Division of Gastroenterology and Hepatology, Shanghai Institute of Digestive Disease, Renji Hospital, School of Medicine, Shanghai Jiao Tong University, Shanghai, China.
Department of Tuberculosis, Shanghai Pulmonary Hospital, Shanghai, China.
Liver Int. 2022 Aug;42(8):1803-1813. doi: 10.1111/liv.15290. Epub 2022 May 25.
Evidence for using bicyclol in drug-induced liver injury (DILI) is limited. This study aimed to explore the efficacy and safety of bicyclol in acute DILI.
This was a multicenter, randomized, double-blinded, double-dummy, active-controlled, superiority and phase II trial. Patients with idiosyncratic acute DILI were randomized 1: 1:1 to low-dose bicyclol (25 mg times a day [TID]), high-dose bicyclol (50 mg TID) and polyene phosphatidylcholine (control) groups. The primary endpoint was the decrease from baseline in serum alanine aminotransferase (ALT) levels at post-treatment for 4 weeks.

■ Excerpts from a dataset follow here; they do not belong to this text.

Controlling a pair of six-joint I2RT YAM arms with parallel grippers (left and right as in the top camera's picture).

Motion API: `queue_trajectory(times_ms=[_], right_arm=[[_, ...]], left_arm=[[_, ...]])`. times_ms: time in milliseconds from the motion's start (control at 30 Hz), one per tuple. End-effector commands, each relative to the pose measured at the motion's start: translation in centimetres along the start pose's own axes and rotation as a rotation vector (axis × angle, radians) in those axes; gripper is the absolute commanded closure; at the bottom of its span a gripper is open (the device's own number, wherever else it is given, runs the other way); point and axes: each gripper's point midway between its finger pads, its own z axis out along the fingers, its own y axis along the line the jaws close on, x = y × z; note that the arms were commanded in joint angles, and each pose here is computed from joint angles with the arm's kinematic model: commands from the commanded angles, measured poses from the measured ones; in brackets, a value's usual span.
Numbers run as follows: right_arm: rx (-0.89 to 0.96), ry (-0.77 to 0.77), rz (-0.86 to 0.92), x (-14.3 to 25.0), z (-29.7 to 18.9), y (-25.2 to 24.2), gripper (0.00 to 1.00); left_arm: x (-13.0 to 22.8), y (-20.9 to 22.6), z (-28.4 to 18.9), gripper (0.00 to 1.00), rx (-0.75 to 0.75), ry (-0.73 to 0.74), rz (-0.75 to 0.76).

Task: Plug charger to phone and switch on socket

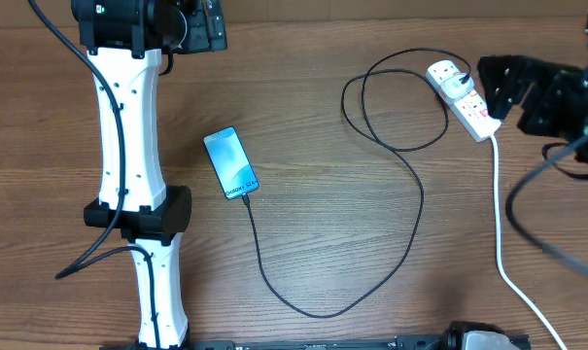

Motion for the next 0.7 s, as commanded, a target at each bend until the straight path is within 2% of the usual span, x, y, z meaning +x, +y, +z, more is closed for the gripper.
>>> queue_trajectory(times_ms=[0,233,400,667], right_arm=[[-0.013,-0.102,-0.100,0.6,-1.3,0.3,0.00],[-0.039,-0.344,-0.217,3.9,-1.8,-0.1,0.00],[-0.066,-0.466,-0.256,9.1,-0.9,-1.0,0.00],[-0.114,-0.576,-0.297,17.4,1.7,-2.6,0.00]], left_arm=[[-0.1,0.1,-0.1,0.00,0.006,-0.003,0.008],[-0.1,0.1,-0.1,0.00,0.006,-0.003,0.008],[-0.1,0.1,-0.1,0.01,0.006,-0.003,0.008],[-0.1,0.1,-0.1,0.01,0.006,-0.003,0.008]])
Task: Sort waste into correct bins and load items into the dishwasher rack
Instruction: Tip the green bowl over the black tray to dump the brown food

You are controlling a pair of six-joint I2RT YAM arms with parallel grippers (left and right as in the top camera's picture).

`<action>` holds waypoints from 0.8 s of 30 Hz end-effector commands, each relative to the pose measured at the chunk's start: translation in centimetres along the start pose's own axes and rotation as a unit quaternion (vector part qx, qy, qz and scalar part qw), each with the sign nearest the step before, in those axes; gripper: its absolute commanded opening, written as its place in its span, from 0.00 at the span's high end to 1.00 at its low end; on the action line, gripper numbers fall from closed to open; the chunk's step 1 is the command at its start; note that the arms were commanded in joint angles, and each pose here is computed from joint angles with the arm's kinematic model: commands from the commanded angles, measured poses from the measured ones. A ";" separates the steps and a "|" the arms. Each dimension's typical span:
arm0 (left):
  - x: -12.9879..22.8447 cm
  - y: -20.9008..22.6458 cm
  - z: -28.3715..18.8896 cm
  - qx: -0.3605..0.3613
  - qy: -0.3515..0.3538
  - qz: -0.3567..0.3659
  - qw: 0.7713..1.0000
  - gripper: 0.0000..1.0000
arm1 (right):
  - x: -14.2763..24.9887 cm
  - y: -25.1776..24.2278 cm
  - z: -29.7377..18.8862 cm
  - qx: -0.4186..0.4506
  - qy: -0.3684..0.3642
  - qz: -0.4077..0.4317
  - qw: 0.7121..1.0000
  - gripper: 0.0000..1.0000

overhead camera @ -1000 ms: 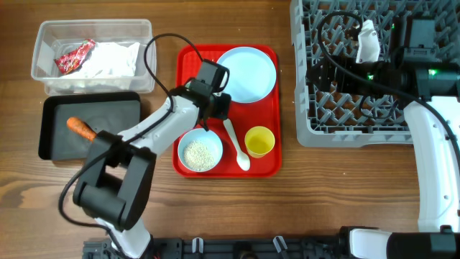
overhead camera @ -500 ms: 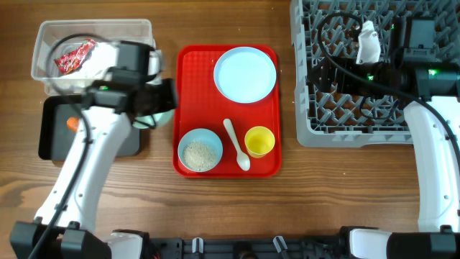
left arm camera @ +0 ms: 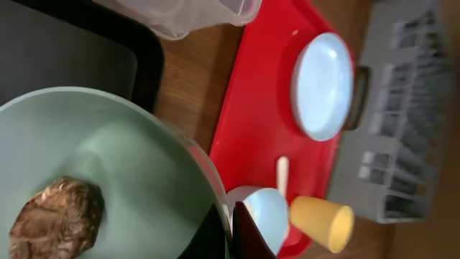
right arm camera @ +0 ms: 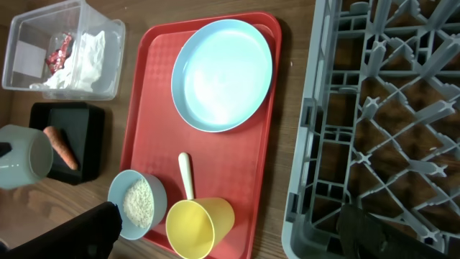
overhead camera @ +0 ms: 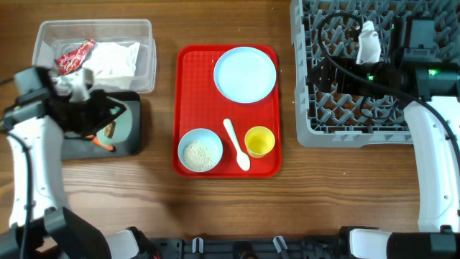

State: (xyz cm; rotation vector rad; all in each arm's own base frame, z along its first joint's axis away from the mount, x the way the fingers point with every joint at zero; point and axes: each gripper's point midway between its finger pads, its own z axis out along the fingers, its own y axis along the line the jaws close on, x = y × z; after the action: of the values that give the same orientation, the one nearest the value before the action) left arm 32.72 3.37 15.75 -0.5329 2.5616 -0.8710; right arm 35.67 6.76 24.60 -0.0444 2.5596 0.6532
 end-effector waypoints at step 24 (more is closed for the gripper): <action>-3.4 0.8 -3.5 0.401 -0.052 -0.170 0.899 0.96 | 0.0 0.0 -0.2 0.004 0.003 0.011 1.000 0.00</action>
State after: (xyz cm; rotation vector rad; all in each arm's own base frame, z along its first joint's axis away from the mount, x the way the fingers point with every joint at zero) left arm 33.91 7.22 17.92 -0.7100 1.8488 -1.7681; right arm 35.34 6.77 24.41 -0.0291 2.5769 0.6599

Overall, 241 patients were included in the full analysis set, with 81, 82 and 78 patients in the low-dose bicyclol, high-dose bicyclol, and control groups respectively. ALT levels decreased across groups (-249.2 ± 151.1, -273.6 ± 203.1, and -180.8 ± 218.2 U/L in the low-dose bicyclol, high-dose bicyclol and control groups, respectively; both p < .001, the bicyclol-dependent groups vs. control group). The ALT normalization rates at weeks 1, 2, 4, 6 and 8 were higher in the bicyclol-dependent groups than in the control group (p = .002 at week 1 and all p < .001 at weeks 2, 4, 6 and 8 respectively). The median times to ALT normalization in the low-dose bicyclol, high-dose bicyclol and control groups were 29, 16 and 43 days respectively. Adverse events, serious adverse events and adverse drug reactions were similar across groups.
Bicyclol (25 and 50 mg TID) appeared efficacious and safe for treating idiosyncratic acute DILI, while bicyclol 50 mg TID showed higher efficacy.
www.
gov (registration no. NCT02944552).
目前针对药物性肝损伤(DILI)使用双环醇的证据有限。本研究旨在探索双环醇治疗急性 DILI 的疗效和安全性。
这是一项多中心、随机、双盲、双模拟、阳性对照、Ⅱ期临床试验。将特发性急性 DILI 患者按 1:1:1 随机分为低剂量双环醇(25mg,每日 3 次[TID])、高剂量双环醇(50mg,TID)和多烯磷脂酰胆碱(对照)组。主要终点为治疗后 4 周时血清丙氨酸氨基转移酶(ALT)水平自基线的下降。
共有 241 例患者纳入全分析集,低剂量双环醇、高剂量双环醇和对照组分别有 81、82 和 78 例患者。各组 ALT 水平均下降(低剂量双环醇组、高剂量双环醇组和对照组分别为-249.2±151.1、-273.6±203.1 和-180.8±218.2 U/L;均 p<.001,双环醇依赖组与对照组比较)。双环醇依赖组在治疗第 1、2、4、6 和 8 周时的 ALT 正常化率均高于对照组(第 1 周时 p=.002,第 2、4、6 和 8 周时均 p<.001)。低剂量双环醇、高剂量双环醇和对照组的 ALT 正常化中位时间分别为 29、16 和 43 天。各组不良反应、严重不良反应和药物不良反应发生率相似。
双环醇(25 和 50mg,TID)治疗特发性急性 DILI 有效且安全,而双环醇 50mg,TID 显示出更高的疗效。
www.
gov(注册号:NCT02944552)。